- Available data
►

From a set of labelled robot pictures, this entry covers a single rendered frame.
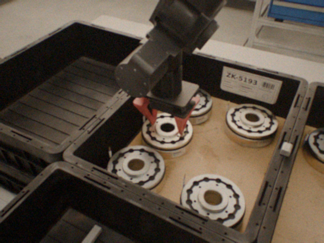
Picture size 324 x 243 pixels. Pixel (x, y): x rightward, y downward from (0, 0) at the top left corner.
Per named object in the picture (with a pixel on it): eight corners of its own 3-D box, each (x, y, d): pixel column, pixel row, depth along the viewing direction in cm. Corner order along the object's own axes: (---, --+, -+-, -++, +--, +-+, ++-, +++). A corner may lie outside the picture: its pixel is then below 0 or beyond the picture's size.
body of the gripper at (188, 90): (184, 115, 53) (184, 80, 48) (133, 98, 57) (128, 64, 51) (199, 93, 57) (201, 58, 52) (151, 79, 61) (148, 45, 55)
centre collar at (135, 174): (131, 152, 58) (131, 150, 57) (155, 162, 56) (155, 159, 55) (116, 171, 54) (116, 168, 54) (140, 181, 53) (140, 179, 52)
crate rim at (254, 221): (174, 54, 75) (175, 45, 74) (306, 88, 65) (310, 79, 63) (60, 167, 49) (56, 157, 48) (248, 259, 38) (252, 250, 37)
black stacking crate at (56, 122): (82, 58, 92) (75, 21, 85) (172, 87, 82) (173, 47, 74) (-42, 144, 66) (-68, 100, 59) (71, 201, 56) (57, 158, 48)
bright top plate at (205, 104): (176, 84, 75) (176, 82, 74) (217, 94, 72) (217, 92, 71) (159, 108, 68) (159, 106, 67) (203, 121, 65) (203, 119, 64)
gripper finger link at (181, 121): (184, 148, 58) (185, 111, 52) (151, 135, 61) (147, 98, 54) (199, 125, 62) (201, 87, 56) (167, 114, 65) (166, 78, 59)
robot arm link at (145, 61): (224, 21, 44) (176, -20, 44) (189, 64, 37) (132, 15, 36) (183, 71, 53) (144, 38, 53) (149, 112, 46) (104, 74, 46)
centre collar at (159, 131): (162, 118, 65) (162, 116, 64) (184, 126, 63) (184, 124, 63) (150, 132, 62) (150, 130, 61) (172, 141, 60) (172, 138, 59)
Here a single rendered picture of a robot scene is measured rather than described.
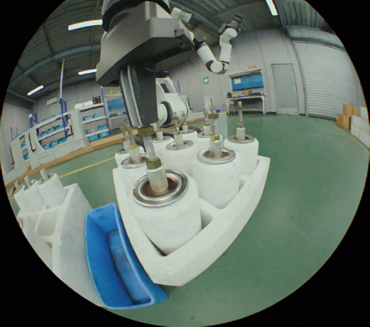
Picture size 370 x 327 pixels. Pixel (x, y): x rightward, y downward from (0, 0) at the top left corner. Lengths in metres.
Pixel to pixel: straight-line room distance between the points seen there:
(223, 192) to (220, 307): 0.29
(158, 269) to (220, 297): 0.21
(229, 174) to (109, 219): 0.38
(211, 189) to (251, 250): 0.24
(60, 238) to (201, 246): 0.27
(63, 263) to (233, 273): 0.35
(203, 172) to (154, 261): 0.15
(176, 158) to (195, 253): 0.19
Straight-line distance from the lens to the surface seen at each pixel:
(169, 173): 0.16
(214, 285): 0.34
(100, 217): 0.42
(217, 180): 0.18
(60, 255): 0.29
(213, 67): 0.75
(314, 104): 5.32
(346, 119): 3.72
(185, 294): 0.34
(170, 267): 0.16
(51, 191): 0.41
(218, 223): 0.18
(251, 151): 0.28
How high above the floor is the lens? 0.34
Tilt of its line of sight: 16 degrees down
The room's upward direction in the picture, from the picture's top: 8 degrees counter-clockwise
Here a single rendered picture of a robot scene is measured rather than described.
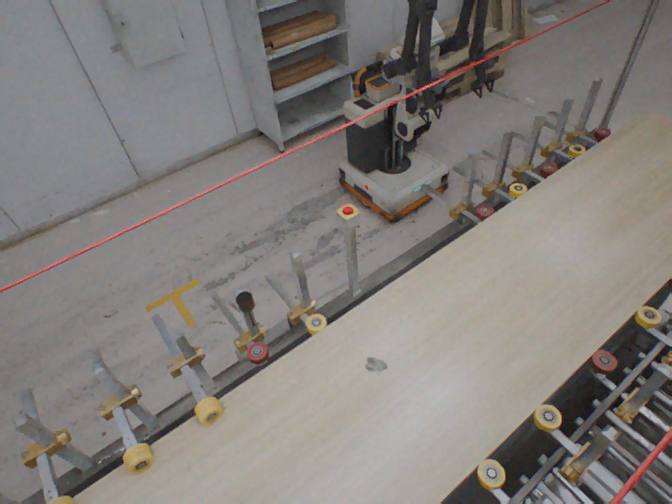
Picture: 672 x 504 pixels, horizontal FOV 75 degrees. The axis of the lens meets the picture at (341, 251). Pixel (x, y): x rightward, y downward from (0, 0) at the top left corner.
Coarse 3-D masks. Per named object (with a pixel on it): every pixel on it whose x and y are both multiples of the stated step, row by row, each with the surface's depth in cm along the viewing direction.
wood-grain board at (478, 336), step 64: (640, 128) 250; (576, 192) 217; (640, 192) 214; (448, 256) 195; (512, 256) 192; (576, 256) 190; (640, 256) 187; (384, 320) 175; (448, 320) 173; (512, 320) 170; (576, 320) 168; (256, 384) 160; (320, 384) 158; (384, 384) 156; (448, 384) 155; (512, 384) 153; (192, 448) 146; (256, 448) 144; (320, 448) 143; (384, 448) 142; (448, 448) 140
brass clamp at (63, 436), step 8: (56, 432) 146; (64, 432) 146; (64, 440) 145; (24, 448) 143; (32, 448) 143; (40, 448) 142; (48, 448) 142; (56, 448) 145; (64, 448) 147; (32, 456) 141; (24, 464) 140; (32, 464) 142
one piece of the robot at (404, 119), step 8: (400, 48) 266; (440, 48) 271; (392, 56) 267; (400, 56) 262; (416, 56) 262; (432, 56) 269; (440, 56) 276; (432, 64) 274; (400, 80) 281; (408, 80) 275; (400, 104) 288; (400, 112) 291; (408, 112) 286; (416, 112) 291; (432, 112) 296; (400, 120) 295; (408, 120) 290; (416, 120) 291; (432, 120) 300; (400, 128) 299; (408, 128) 293; (416, 128) 294; (400, 136) 304; (408, 136) 297
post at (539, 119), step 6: (540, 114) 225; (534, 120) 227; (540, 120) 224; (534, 126) 229; (540, 126) 228; (534, 132) 231; (540, 132) 231; (534, 138) 232; (528, 144) 237; (534, 144) 235; (528, 150) 239; (534, 150) 239; (528, 156) 241; (528, 162) 243; (522, 180) 253
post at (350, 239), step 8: (344, 232) 181; (352, 232) 179; (344, 240) 185; (352, 240) 182; (352, 248) 186; (352, 256) 189; (352, 264) 192; (352, 272) 196; (352, 280) 200; (352, 288) 205; (352, 296) 208
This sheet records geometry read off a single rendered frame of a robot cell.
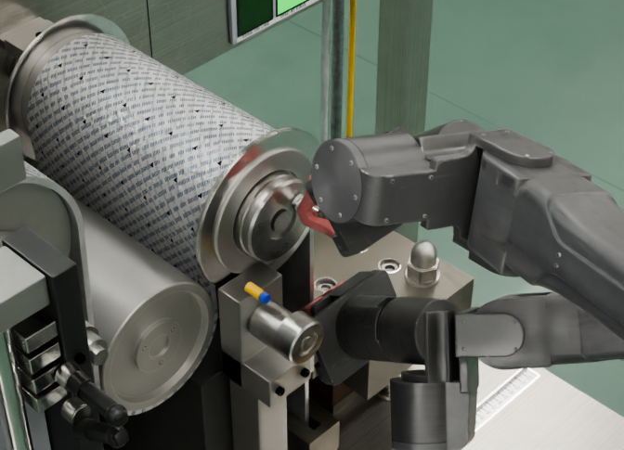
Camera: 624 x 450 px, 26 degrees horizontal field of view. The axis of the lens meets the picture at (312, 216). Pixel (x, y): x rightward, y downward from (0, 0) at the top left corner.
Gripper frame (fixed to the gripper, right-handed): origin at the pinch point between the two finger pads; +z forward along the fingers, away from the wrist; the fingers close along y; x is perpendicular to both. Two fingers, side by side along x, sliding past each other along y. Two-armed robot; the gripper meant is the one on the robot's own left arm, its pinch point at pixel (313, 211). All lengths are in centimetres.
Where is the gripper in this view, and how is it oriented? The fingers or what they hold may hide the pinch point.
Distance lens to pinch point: 109.7
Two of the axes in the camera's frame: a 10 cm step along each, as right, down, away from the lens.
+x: -4.6, -8.8, -1.1
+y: 7.0, -4.4, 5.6
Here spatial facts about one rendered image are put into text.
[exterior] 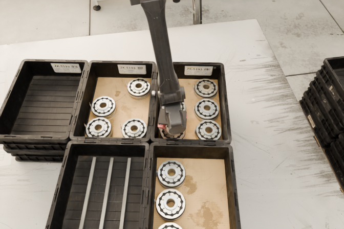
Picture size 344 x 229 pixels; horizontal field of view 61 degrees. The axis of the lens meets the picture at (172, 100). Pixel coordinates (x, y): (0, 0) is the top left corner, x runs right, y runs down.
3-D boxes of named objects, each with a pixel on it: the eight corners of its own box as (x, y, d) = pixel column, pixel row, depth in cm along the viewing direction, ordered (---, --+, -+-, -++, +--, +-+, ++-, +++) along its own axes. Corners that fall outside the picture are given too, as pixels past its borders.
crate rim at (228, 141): (156, 64, 130) (156, 61, 129) (222, 66, 130) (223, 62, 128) (150, 144, 107) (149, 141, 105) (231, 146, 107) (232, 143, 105)
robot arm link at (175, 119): (183, 84, 94) (157, 88, 94) (190, 114, 88) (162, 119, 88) (185, 102, 104) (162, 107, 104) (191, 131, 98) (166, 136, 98)
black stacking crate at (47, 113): (33, 75, 139) (23, 59, 130) (94, 77, 139) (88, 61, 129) (3, 151, 116) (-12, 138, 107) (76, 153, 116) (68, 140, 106)
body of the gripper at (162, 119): (185, 128, 107) (186, 118, 101) (157, 125, 108) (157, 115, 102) (186, 113, 111) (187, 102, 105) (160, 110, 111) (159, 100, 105)
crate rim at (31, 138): (24, 62, 131) (22, 58, 129) (90, 63, 131) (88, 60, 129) (-10, 140, 108) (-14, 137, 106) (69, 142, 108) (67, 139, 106)
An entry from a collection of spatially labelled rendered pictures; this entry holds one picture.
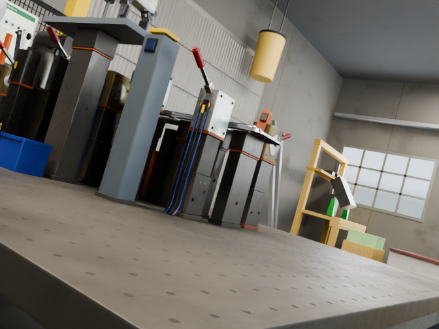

◄

- What needs to be done
All lines above from the one with "body of the gripper at (188, 90): (184, 115, 53)" to the one with "black stacking crate at (56, 122): (82, 58, 92)", inclusive, should be copied exactly, and no other lines.

- Solution for this problem
body of the gripper at (188, 90): (184, 115, 53) (184, 80, 48) (133, 98, 57) (128, 64, 51) (199, 93, 57) (201, 58, 52) (151, 79, 61) (148, 45, 55)
centre collar at (135, 174): (131, 152, 58) (131, 150, 57) (155, 162, 56) (155, 159, 55) (116, 171, 54) (116, 168, 54) (140, 181, 53) (140, 179, 52)
crate rim at (254, 221): (174, 54, 75) (175, 45, 74) (306, 88, 65) (310, 79, 63) (60, 167, 49) (56, 157, 48) (248, 259, 38) (252, 250, 37)
black stacking crate at (56, 122): (82, 58, 92) (75, 21, 85) (172, 87, 82) (173, 47, 74) (-42, 144, 66) (-68, 100, 59) (71, 201, 56) (57, 158, 48)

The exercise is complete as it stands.